Paparan terhadap pengalamann kehidupan yang penuh tekanan (stresful) penting
dalam meningkatkan risiko terjadinya gangguan mood. Pengalaman kehidupan yang
stressful dibagi dalam kejadian stresor akut dan kronis. Stresor akuta dalah nyata,
jelas, terlihat saat ini. Stresor kronis dapat dibagi menjadi: mayor, yang berhubungan
dengan peran, dan minor, adalah stresor iritasi dari kejadian-kejadian kecil sehari-
sehari.
Stresor kehidupan masa kecil meningktakan risiko gangguan mood, terutama
pelecehan masa kanak, kehilangan dan ketidakoptimalan pengasuhan ibu pada masa
kanak. Stresor makro adalah stresor dalam skala besar dan berhubungan dengan
sistem dalam masyarakat, misalnya perubahan ekonomi dan resesi ekonomi. Ada 2
kelas faktor kerentanan: pertma, faktor psikologis seperti kurangnya harga diri atau
kepercayaan diri dan adanya anxietas dan depresi subklinis yang kronis; kedua, faktor
lingkungan yang negatif berhubungan dengan kualitas hubungan sosial di rumah atau
tidak adanya hubungan dekat dengan seseorang secara rutin. Kedua faktor ini juga
berhubungan satu dengan yang lainnya secara kompleks.
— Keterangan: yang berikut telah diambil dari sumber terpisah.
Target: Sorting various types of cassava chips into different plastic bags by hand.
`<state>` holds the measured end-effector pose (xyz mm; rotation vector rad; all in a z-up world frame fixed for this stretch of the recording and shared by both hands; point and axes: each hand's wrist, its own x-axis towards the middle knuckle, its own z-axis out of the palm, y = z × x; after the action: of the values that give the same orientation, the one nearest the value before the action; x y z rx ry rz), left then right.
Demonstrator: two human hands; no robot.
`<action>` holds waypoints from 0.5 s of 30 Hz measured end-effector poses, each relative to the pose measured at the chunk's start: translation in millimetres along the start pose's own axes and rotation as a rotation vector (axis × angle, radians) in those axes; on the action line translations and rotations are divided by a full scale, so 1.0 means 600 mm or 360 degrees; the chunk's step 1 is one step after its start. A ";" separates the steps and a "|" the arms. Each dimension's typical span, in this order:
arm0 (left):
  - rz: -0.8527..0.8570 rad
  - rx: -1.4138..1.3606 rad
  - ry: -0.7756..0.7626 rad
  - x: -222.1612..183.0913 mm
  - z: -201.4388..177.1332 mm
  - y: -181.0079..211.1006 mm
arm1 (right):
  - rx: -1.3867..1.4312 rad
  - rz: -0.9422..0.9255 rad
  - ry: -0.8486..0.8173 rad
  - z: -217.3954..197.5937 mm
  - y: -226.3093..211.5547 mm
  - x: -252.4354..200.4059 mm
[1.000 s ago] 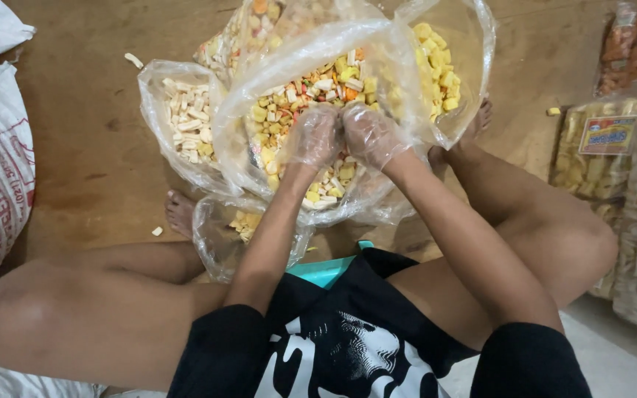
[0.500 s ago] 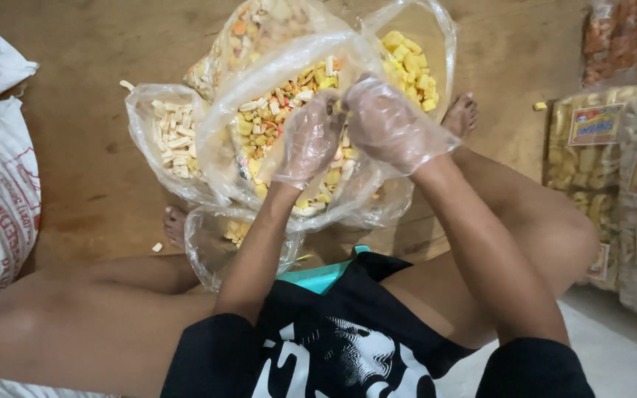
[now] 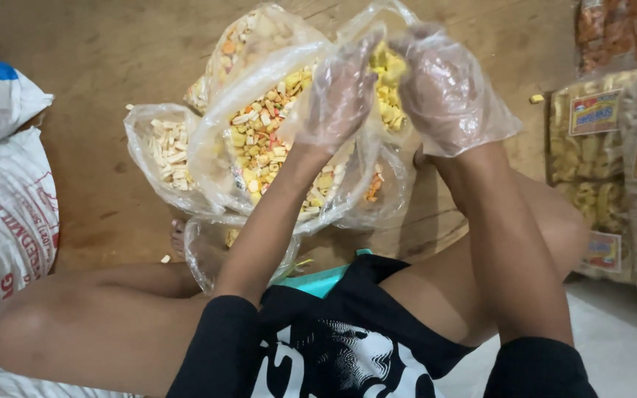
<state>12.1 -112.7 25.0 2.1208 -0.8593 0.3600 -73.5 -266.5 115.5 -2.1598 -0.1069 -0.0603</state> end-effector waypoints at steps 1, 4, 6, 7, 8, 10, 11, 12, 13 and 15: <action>0.0001 -0.0002 -0.0004 0.004 -0.003 0.005 | 0.0103 0.0059 0.0000 -0.001 0.002 -0.003; 0.0101 -0.0007 0.0006 0.022 -0.015 0.017 | 0.0408 0.0215 -0.0007 -0.006 0.006 -0.001; 0.0077 -0.0165 0.0059 0.026 -0.025 0.024 | 0.0618 0.0319 -0.0007 -0.004 0.009 -0.002; 0.0076 -0.0164 0.0051 0.024 -0.031 0.026 | 0.0726 0.0377 -0.0008 -0.002 0.009 -0.003; 0.0085 -0.0190 0.0110 0.022 -0.037 0.028 | 0.0834 0.0435 -0.0009 0.001 0.008 -0.004; 0.0093 -0.0211 0.0172 0.019 -0.060 0.031 | 0.1045 0.0542 -0.0017 0.007 0.006 0.000; -0.0049 -0.0314 0.0037 0.015 -0.076 0.034 | 0.1148 0.0592 -0.0022 0.010 0.004 0.003; -0.0189 -0.0417 -0.0100 0.011 -0.092 0.037 | 0.1251 0.0642 -0.0028 0.013 0.002 0.007; -0.0197 -0.0415 -0.0099 -0.001 -0.099 0.030 | 0.1354 0.0700 -0.0038 0.019 0.000 0.009; -0.0212 -0.0342 -0.0152 -0.023 -0.113 0.016 | 0.1554 0.0810 -0.0060 0.029 -0.004 0.017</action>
<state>-2.2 -58.4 66.7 1.9937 -0.7694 0.0929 -63.8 -249.9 108.6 -1.1603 0.3334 0.2745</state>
Peran dan pengaruh kultural yang berkaitan dengan gangguan mood terjadi pada
pengistilahan perasaan dan penyakit, ekspresi perasaa secara fisik dan verbal,
pengaruh kepercayaan dan agama terhadap pemahaman, perjalanan penyakit,
penanganan dan kepatuuhan berobat. (Maramis, 2009).